Monte Carlo simulation serves several practical purposes for a player:

Strategy evaluation: Before committing real capital, a player can test different staking strategies under various assumptions about expected value and variance, to determine which strategy produces the best balance of growth and risk.

Bankroll sizing: The simulation can determine the minimum bankroll required to sustain a given strategy with an acceptable probability of bankruptcy. If the simulation shows a 20% chance of bankruptcy with a ¤500 bankroll but only a 2% chance with a ¤2000 bankroll, the player can make an informed decision about how much capital to allocate.

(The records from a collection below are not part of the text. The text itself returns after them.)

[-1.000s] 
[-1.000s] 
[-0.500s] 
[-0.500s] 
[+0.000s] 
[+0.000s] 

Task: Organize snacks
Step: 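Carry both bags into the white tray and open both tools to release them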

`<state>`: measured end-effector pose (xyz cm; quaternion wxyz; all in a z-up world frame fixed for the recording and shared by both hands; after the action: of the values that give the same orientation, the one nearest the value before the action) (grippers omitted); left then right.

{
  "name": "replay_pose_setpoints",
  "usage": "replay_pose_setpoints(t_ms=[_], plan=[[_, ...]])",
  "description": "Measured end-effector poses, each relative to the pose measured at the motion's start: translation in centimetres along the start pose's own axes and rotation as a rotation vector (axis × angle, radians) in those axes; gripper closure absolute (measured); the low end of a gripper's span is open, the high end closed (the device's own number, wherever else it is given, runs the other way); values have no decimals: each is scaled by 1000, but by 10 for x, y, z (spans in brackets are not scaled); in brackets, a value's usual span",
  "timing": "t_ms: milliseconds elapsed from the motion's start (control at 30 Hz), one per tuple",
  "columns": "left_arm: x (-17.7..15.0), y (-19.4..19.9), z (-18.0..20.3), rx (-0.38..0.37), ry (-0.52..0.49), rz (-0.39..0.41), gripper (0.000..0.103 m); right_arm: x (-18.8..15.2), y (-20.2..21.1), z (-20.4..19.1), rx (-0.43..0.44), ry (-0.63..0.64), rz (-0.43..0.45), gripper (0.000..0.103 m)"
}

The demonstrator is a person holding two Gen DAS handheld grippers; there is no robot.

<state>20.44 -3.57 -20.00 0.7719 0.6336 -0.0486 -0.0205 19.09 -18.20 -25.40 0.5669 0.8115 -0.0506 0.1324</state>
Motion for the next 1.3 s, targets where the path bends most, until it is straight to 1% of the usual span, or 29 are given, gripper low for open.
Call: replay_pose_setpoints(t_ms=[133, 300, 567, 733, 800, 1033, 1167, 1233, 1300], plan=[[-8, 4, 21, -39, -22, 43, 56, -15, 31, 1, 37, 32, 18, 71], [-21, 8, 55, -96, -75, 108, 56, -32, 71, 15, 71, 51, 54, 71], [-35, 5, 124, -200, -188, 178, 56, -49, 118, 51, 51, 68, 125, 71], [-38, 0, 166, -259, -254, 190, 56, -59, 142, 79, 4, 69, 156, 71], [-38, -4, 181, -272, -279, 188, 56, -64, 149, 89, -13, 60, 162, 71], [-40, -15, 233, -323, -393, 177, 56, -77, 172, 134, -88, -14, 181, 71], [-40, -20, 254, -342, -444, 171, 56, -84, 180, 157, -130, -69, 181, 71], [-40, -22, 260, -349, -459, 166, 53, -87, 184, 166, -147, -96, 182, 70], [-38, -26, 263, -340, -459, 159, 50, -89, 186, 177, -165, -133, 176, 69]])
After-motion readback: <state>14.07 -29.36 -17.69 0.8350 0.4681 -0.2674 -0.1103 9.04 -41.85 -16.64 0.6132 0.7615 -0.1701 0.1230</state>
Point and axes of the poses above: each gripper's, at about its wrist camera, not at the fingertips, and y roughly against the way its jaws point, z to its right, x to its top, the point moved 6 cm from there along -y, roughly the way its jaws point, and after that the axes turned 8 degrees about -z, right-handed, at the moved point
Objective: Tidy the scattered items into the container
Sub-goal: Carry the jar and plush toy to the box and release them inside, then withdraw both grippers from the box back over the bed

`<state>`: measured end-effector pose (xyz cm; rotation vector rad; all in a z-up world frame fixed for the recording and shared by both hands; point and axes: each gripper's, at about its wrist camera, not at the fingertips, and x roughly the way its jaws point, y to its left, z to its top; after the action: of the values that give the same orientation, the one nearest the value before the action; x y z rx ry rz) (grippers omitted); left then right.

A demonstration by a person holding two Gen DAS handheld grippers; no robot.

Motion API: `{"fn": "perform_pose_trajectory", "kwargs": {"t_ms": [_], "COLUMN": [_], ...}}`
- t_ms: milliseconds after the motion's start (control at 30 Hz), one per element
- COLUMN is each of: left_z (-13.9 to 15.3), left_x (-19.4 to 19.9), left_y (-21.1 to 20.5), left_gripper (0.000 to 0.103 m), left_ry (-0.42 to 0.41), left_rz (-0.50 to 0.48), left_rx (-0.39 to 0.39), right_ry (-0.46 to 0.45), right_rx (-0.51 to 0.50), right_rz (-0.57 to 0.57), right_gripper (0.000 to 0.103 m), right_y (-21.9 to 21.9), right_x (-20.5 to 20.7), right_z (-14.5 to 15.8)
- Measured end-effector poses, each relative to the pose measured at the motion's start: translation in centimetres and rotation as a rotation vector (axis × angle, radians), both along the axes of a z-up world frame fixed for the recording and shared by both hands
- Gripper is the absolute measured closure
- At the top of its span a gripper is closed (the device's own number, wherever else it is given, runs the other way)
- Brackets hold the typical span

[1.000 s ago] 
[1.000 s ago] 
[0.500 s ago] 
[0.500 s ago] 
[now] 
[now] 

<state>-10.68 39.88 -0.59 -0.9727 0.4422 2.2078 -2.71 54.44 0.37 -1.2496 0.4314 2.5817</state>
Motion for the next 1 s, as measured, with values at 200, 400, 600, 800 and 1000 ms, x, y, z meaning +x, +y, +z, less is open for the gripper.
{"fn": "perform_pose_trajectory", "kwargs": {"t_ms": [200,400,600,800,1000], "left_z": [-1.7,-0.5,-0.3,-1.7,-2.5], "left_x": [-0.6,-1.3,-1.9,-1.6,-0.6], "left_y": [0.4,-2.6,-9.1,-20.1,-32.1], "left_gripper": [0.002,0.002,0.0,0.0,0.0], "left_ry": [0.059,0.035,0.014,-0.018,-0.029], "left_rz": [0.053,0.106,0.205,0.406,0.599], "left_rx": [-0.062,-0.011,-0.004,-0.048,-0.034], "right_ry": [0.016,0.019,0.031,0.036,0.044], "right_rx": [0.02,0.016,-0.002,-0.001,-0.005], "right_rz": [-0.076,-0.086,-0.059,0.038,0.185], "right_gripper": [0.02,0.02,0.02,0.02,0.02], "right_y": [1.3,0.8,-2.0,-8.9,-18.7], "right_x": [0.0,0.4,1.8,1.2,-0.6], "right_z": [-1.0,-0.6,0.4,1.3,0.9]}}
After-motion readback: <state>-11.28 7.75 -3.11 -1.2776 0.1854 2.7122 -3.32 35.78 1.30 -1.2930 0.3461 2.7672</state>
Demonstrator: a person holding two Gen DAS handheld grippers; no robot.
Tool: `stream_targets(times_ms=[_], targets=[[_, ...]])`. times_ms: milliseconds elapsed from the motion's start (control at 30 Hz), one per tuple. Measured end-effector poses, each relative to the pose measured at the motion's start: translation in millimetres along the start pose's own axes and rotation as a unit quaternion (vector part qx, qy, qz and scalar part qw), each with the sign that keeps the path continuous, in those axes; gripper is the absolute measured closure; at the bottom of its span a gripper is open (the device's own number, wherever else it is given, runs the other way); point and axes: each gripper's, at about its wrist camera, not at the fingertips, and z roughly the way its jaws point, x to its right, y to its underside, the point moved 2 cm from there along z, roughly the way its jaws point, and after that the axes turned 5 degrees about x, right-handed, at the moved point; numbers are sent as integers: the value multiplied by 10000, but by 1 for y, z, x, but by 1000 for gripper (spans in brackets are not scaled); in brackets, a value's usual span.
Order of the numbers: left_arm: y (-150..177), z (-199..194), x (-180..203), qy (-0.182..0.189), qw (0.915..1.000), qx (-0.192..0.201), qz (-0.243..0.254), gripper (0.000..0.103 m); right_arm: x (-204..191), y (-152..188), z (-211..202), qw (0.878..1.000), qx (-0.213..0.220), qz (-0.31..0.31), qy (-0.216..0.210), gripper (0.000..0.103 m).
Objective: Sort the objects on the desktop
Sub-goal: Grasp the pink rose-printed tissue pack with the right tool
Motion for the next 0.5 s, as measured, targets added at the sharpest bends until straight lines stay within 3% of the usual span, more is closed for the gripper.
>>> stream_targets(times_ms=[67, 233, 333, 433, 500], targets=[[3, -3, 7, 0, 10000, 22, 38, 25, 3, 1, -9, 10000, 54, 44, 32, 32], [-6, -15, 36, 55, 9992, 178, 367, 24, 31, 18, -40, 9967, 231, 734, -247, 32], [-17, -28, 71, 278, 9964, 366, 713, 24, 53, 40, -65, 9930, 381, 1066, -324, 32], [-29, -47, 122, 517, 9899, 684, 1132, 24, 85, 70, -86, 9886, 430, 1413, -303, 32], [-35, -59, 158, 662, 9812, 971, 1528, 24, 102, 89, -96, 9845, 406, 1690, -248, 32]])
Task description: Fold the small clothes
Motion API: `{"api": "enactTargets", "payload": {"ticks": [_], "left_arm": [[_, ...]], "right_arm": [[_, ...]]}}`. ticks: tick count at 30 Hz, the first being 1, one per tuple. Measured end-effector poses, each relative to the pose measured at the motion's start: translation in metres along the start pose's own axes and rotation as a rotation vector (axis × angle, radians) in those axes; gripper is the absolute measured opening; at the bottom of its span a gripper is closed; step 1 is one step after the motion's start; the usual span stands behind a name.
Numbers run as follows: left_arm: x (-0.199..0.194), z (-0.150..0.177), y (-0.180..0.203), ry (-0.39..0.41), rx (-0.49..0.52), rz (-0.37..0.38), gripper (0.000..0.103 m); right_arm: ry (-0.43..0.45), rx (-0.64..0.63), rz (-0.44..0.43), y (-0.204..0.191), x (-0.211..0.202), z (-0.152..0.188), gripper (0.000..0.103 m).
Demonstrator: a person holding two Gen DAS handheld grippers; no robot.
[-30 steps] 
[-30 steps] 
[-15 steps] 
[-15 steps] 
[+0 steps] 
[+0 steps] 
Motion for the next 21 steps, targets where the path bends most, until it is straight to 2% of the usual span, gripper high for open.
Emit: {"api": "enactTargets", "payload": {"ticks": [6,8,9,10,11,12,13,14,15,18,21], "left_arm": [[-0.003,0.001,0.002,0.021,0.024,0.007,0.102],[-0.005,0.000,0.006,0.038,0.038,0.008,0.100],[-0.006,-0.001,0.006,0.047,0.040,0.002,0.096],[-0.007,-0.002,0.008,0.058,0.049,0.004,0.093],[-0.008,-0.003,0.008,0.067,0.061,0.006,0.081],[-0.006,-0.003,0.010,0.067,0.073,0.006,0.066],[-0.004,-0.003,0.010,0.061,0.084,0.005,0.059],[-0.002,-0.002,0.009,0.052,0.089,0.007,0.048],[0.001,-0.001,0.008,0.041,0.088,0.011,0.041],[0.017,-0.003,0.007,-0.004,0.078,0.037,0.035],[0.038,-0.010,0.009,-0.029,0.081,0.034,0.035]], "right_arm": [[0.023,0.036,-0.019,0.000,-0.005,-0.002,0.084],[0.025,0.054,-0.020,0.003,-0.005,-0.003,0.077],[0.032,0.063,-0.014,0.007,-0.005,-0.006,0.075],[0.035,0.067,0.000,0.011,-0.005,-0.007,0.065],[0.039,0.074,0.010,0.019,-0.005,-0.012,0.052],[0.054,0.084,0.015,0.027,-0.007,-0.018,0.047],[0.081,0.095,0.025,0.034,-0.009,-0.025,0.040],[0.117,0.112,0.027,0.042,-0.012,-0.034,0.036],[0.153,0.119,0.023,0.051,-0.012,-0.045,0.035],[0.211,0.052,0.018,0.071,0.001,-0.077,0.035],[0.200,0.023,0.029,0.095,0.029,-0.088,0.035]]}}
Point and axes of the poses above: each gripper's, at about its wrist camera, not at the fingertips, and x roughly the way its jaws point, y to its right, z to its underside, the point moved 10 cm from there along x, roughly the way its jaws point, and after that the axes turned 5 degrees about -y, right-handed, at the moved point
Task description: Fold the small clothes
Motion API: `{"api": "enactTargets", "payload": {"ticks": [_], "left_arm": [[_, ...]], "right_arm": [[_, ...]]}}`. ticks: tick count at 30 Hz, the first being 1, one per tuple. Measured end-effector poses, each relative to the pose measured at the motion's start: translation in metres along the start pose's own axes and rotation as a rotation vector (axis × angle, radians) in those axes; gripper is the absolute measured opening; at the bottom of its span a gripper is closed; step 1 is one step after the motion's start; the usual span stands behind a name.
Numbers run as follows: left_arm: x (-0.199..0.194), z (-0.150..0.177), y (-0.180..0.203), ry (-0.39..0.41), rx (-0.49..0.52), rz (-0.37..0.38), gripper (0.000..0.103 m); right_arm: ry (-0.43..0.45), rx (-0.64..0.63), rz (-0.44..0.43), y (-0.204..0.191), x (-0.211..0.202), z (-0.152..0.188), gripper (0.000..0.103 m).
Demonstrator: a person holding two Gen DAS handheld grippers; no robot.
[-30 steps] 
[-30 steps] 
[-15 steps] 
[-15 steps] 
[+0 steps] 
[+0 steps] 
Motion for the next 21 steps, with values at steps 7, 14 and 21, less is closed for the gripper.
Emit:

Calibrating expectations: By observing the range of possible outcomes, a player can develop realistic expectations about the trajectory of his bankroll and the time required to achieve a target profit. This helps prevent premature abandonment of a sound strategy during a normal variance-induced drawdown.

Validating probability estimates: If a player tracks his actual results alongside simulated results based on his probability estimates, he can assess whether his estimates are well-calibrated. If actual results consistently fall outside the simulated confidence intervals, it may indicate that the probability estimates are biased.